The confidence index fell three points to 13, with business conditions falling five points to eight, erasing any gains from last month. However, the survey said it isn’t all bad news.
“Overall while business outcomes, confidence and new orders all eased back in April, the Survey readings still point to an economy travelling with a good deal of momentum.”
Meanwhile, toll road operator Transurban has sealed an agreement to purchase the Lane Cove Tunnel in Sydney for $630.5 million.
The company has said it will undertake a $542.3 million capital raising at a price of $4.6 per security, in order to partially fund the deal. However, the two Canadian pension funds considering a buyout of Transurban are now reconsidering their position.
“In particular, CPPIB and OTPP have said that if Transurban raise any equity to fund LCT, there is a strong chance that they would not be in a position to be forthcoming with a proposal,” Transurban said in a statement.
“Transurban understands that OTPP and CPPIB would appreciate the opportunity to meet late Tuesday May 11, 2010 or early Wednesday May 12, 2010. Transurban does not know if the meetings will proceed or whether a proposal will be made,” the company said.
Macarthur recommends no action on Peabody bid
Back home, Macarthur Coal has told its shareholders that they should take no action on a downwardly-revised takeover offer of $15 per share from Peabody Energy.
The mining giant has said its directors have yet to make a recommendation on the deal, which would allow three major shareholders to retain their original stakes in the company.
“The definitive proposal delivers a clear, compelling and significant premium for Macarthur shareholders, and follows Peabody’s due diligence as well as the introduction of the Australian resources profit tax proposal,” Peabody said in a statement.
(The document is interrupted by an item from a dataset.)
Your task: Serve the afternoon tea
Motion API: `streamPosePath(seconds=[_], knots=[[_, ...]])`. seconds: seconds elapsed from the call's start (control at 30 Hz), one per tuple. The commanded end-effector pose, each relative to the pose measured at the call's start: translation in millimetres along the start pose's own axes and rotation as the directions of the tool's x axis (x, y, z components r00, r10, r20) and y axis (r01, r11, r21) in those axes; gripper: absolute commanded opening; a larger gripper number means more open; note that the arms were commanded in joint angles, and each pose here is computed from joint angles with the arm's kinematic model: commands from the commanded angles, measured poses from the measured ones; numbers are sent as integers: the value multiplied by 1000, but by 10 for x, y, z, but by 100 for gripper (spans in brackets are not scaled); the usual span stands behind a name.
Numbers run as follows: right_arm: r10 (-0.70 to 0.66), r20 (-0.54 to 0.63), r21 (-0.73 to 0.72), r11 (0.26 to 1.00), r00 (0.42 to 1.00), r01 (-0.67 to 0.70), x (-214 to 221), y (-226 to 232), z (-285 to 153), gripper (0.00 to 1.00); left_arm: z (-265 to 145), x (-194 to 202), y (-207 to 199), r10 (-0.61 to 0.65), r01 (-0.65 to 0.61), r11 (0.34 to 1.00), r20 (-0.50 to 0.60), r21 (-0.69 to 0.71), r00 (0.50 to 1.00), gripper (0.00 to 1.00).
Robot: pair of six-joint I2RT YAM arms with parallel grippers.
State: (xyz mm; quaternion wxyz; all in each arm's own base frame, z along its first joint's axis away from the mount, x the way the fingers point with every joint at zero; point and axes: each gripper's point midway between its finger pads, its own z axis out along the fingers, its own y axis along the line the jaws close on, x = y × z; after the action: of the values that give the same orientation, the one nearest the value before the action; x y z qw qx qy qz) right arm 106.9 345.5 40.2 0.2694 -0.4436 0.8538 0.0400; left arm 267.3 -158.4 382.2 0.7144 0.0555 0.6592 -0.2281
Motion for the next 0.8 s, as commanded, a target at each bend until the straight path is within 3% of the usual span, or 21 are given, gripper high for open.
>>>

As reported by The Age, the Commonwealth Bank of Australia’s institutional banking arm has said it will not pursue any major stockbroking acquisitions and will concentrate on international development.
The head of CBA’s institutional banking division, Ian Saines, told the publication that it had no second thoughts about withdrawing a bid for ABN Amro.
“Given what has happened since then, it was the correct thing to do, since integrating them [their respective businesses] was going to be difficult,” he said.
Incitec Pivot has recorded a 33% rise in first-half profit, and has said its earnings will be biased towards the second-half of the year. Net profit after tax rose to $132.4 million.
“Americas Explosives Business will continue to face challenging cyclical trading conditions,” Incitec said. “The business is well placed to benefit from the eventual recovery in the US economy, although the timing of any recovery is uncertain.”
Meanwhile, treasurer Wayne Swan has called for calm regarding the new mining tax, telling company managers to “calm down, get into the process and engage properly”.
The comments come after a number of mining giants, including Clive Palmer and BHP chief executive Marius Kloppers, have attacked the tax.